TASK STATEMENT:
Lines of the listing that contain "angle" need to be copied.

DATA BLOCK:
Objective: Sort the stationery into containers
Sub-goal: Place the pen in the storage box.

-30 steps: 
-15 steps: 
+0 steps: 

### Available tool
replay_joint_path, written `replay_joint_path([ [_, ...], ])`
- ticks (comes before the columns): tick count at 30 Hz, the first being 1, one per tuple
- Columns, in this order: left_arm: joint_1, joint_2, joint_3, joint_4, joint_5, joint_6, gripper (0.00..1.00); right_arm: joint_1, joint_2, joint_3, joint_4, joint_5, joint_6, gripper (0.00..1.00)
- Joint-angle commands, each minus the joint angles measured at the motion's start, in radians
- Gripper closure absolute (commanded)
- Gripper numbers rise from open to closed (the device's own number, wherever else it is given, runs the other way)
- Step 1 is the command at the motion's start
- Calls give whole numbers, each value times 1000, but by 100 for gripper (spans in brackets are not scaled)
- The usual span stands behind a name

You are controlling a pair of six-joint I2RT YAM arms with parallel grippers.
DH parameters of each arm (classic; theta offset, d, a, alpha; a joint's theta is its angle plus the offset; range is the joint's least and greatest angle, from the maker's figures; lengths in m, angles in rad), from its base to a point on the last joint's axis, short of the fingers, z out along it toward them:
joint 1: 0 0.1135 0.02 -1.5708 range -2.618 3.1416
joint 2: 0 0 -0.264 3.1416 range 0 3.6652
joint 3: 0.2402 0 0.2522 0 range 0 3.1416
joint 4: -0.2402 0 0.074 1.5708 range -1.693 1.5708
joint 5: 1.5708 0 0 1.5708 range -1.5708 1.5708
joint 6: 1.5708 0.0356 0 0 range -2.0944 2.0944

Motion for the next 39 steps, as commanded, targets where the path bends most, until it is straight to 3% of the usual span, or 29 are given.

OUTPUT OF THE TASK:
- Joint-angle commands, each minus the joint angles measured at the motion's start, in radians
DH parameters of each arm (classic; theta offset, d, a, alpha; a joint's theta is its angle plus the offset; range is the joint's least and greatest angle, from the maker's figures; lengths in m, angles in rad), from its base to a point on the last joint's axis, short of the fingers, z out along it toward them:

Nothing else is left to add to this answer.